MoE Meetings: 2nd Meeting 28 July 2014 – Red Tape Cluster Buster Meeting

MoE Meetings: 1st Meeting 17 July 2014 – Getting to know you

Red Tape Cluster Buster meeting 28 July 2014

This meeting was with Megan Reid (Senior Project Manager) and Mireille Consalvey (Project Coordinator) for the Change Team, which is a part of Sector Enablement and Support.

The aim of this project is to reduce or stop those activities that deliver little or no value to schools, ECE providers and the MoE, and to streamline and improve existing processes. In addition they are looking at resourcing forms and online templates that the Sector use. Their intention is to simplify these forms, and retire the ones that are low value. So this is MoE wide, not just with home educators. The purpose of meeting with us is to seek feedback from home education leaders as to how the current home educating process and practice works and how they can make this work better for us. This is an opportunity to think about a desired end to end process.  I put these two links up on the HEF website about the meeting: MoE discussions and Preparation for the MoE discussion

First, it is good to look at the law for home educators in New Zealand: Education Law in New Zealand – updated with extra links.
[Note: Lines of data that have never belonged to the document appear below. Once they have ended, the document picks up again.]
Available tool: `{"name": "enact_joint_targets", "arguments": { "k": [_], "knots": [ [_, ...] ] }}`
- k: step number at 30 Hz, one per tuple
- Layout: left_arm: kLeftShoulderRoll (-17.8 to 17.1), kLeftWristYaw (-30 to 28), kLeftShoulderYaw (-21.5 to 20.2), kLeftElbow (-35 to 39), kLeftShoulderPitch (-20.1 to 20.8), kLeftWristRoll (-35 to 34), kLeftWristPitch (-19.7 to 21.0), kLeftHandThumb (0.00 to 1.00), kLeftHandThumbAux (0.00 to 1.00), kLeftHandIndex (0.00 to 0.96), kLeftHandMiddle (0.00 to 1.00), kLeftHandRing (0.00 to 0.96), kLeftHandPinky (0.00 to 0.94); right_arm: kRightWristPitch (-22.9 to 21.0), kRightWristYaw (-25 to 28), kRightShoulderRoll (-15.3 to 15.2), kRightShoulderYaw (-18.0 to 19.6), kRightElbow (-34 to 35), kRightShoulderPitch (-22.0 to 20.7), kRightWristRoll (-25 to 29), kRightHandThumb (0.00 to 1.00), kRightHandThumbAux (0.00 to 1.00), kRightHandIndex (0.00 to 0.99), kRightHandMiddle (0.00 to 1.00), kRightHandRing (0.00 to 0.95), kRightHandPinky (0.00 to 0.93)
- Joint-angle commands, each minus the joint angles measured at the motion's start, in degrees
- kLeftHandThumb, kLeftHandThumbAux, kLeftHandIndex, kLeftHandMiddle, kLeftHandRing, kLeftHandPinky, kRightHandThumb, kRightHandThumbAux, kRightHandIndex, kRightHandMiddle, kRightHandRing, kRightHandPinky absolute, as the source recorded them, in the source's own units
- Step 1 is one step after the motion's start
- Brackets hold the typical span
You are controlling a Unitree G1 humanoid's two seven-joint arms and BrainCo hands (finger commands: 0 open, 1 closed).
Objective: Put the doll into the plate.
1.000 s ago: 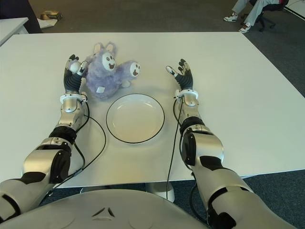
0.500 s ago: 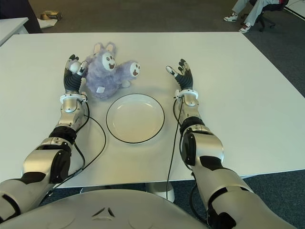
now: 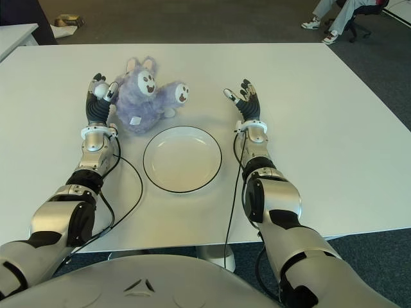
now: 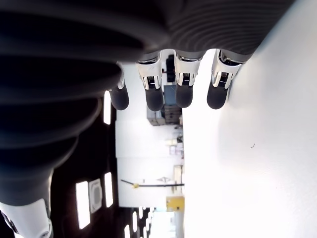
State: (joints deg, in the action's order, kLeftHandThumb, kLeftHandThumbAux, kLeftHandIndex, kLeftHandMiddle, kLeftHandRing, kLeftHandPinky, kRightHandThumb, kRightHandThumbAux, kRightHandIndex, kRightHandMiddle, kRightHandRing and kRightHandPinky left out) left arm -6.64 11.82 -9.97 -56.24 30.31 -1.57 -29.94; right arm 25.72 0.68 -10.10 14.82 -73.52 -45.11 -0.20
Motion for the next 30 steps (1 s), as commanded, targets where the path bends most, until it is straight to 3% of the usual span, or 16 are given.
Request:
{"name": "enact_joint_targets", "arguments": {
  "k": [1,30],
  "knots": [
    [2.8,0.5,1.1,-3.5,-7.2,1.2,0.6,0.0,0.487,0.0,0.09,0.079,0.046,-2.6,0.2,1.4,0.3,-2.8,5.0,0.4,0.057,0.678,0.023,0.033,0.03,0.045],
    [3.2,0.8,1.2,-2.0,-7.7,1.3,0.9,0.0,0.479,0.0,0.104,0.092,0.064,-2.7,0.2,1.2,0.3,-2.8,5.1,0.3,0.057,0.664,0.021,0.031,0.026,0.037]
  ]
}}
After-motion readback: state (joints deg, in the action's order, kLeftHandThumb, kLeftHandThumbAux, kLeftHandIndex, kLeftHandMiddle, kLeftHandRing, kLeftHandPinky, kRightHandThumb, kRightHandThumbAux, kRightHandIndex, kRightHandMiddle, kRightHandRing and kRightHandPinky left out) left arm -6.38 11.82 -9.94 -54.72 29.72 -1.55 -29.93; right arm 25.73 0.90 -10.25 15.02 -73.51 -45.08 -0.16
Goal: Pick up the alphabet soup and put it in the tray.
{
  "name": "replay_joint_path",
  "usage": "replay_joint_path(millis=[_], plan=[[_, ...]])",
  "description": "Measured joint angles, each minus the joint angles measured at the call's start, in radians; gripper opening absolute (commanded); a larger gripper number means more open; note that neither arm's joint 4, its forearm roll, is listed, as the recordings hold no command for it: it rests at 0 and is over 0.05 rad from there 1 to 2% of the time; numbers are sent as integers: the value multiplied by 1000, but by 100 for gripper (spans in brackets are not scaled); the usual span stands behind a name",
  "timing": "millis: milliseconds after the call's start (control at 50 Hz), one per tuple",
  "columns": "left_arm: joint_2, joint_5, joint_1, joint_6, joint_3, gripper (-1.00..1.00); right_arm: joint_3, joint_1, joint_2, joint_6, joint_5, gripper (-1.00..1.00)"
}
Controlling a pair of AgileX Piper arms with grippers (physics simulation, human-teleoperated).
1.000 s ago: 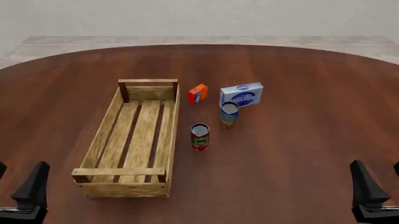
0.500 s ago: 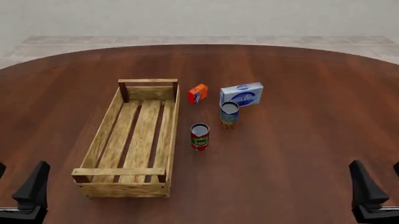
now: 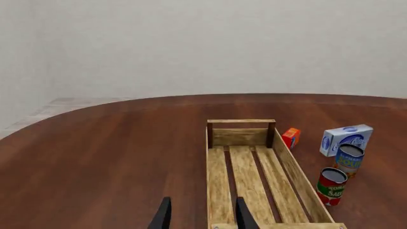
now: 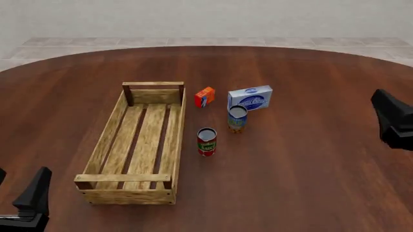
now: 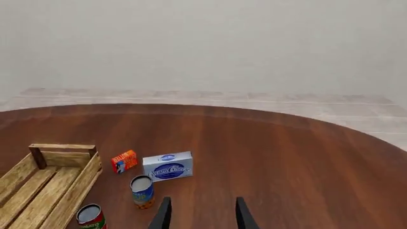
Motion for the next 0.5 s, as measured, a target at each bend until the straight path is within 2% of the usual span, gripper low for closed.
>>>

In all our talks we want to keep everything simple and according to the law rather than policy.

We first looked at the forms (exemption forms and declaration forms) and talked about the process of the ERO communications with home educators around ERO reviews, based on discussions home educators had online at Clutter buster group or (for ease of reading as not everyone can get onto the google docs) here… https://hef.org.nz/coming-events-archives-2012/red-tape-cluster-buster/

Megan and Mireille were very easy to talk with and seem to have a great understanding about home education. We managed to talk about everything mentioned in the link above.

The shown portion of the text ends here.